§ **TASK BRIEF**
Lines of the listing that contain "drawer" need to be copied.

'''

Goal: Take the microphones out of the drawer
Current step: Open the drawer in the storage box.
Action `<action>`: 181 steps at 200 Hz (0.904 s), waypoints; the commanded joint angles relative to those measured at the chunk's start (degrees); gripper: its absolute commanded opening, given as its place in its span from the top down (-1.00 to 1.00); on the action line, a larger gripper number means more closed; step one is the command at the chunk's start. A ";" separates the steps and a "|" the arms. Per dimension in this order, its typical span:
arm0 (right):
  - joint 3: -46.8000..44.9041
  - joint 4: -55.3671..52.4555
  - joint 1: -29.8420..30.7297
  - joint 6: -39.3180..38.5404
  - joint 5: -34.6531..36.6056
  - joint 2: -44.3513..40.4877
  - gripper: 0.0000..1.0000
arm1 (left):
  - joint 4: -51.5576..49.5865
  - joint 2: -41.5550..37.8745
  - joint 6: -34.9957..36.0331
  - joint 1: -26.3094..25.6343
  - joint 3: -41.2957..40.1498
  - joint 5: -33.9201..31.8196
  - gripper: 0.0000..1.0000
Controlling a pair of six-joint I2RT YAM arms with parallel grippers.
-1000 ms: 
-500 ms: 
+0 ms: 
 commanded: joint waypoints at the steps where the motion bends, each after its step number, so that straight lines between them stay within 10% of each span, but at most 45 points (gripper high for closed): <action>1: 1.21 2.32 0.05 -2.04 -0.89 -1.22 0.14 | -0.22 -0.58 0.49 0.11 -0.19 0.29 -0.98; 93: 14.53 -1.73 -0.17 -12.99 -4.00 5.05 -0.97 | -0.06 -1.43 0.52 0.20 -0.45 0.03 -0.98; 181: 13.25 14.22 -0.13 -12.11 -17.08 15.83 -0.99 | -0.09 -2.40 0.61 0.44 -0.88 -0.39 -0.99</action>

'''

§ **WRITTEN ANSWER**
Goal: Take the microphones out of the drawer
Current step: Open the drawer in the storage box.

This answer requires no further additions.